[Prompt]: Show every line from the entries that follow which holds the word "shows".

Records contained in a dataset
-----

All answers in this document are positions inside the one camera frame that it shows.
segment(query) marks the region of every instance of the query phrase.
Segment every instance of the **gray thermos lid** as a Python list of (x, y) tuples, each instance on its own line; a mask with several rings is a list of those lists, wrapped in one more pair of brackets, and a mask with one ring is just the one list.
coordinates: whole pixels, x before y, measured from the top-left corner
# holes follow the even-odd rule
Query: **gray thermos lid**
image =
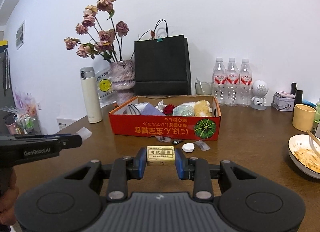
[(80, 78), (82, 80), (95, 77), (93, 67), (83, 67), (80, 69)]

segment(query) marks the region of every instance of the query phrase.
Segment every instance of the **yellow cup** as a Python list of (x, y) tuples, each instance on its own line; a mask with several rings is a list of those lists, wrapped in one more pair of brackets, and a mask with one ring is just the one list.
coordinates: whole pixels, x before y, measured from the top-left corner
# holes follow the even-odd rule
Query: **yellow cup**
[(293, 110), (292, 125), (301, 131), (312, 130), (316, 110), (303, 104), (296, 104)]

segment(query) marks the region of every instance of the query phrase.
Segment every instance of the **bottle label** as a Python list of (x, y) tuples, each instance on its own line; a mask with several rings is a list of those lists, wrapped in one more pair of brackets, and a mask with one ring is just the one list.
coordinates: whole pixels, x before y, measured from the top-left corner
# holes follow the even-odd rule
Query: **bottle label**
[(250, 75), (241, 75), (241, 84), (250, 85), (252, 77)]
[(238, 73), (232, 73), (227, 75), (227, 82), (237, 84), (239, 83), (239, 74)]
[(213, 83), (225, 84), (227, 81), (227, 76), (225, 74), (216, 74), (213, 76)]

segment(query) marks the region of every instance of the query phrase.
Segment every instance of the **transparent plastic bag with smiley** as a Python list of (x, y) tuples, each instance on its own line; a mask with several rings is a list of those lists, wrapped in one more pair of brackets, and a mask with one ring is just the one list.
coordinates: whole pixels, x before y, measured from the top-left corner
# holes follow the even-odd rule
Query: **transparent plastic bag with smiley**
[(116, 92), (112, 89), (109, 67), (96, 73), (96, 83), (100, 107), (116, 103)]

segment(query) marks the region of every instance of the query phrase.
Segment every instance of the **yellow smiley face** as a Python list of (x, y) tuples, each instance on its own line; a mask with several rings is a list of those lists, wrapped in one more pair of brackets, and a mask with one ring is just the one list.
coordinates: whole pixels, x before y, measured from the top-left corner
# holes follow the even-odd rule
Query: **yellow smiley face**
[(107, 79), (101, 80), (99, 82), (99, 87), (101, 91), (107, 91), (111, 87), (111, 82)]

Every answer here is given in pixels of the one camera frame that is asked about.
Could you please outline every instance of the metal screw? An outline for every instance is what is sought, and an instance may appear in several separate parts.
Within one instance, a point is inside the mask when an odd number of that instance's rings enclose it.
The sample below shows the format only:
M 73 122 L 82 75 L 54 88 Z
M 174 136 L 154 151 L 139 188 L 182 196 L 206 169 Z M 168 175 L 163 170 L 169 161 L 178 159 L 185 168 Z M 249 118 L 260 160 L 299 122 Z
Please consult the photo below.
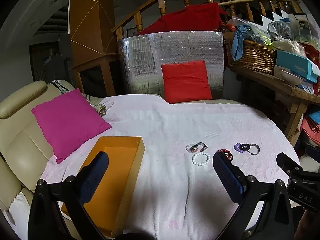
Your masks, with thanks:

-----

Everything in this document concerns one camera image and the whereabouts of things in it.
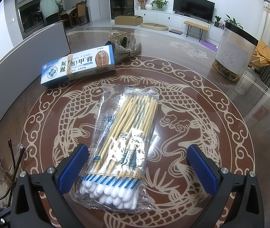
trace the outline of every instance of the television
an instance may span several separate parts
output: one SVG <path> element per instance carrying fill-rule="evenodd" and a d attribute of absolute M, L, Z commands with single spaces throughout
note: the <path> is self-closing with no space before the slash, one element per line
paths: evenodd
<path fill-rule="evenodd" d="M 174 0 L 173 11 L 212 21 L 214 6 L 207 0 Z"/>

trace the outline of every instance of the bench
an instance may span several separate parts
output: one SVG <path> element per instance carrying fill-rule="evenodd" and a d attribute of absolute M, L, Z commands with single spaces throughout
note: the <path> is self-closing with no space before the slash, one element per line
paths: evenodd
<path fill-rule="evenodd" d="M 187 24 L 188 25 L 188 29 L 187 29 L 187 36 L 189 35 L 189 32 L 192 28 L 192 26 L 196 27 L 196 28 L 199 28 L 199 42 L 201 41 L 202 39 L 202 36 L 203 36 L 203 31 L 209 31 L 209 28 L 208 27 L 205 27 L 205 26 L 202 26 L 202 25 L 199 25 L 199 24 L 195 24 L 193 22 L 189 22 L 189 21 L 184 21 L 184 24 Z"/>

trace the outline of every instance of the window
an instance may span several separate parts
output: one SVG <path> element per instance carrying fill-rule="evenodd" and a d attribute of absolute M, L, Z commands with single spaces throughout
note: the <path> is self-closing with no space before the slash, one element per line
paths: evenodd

-----

[Completed exercise]:
All answers in this document are positions inside the one camera frame that it shows.
The sample below shows the format only:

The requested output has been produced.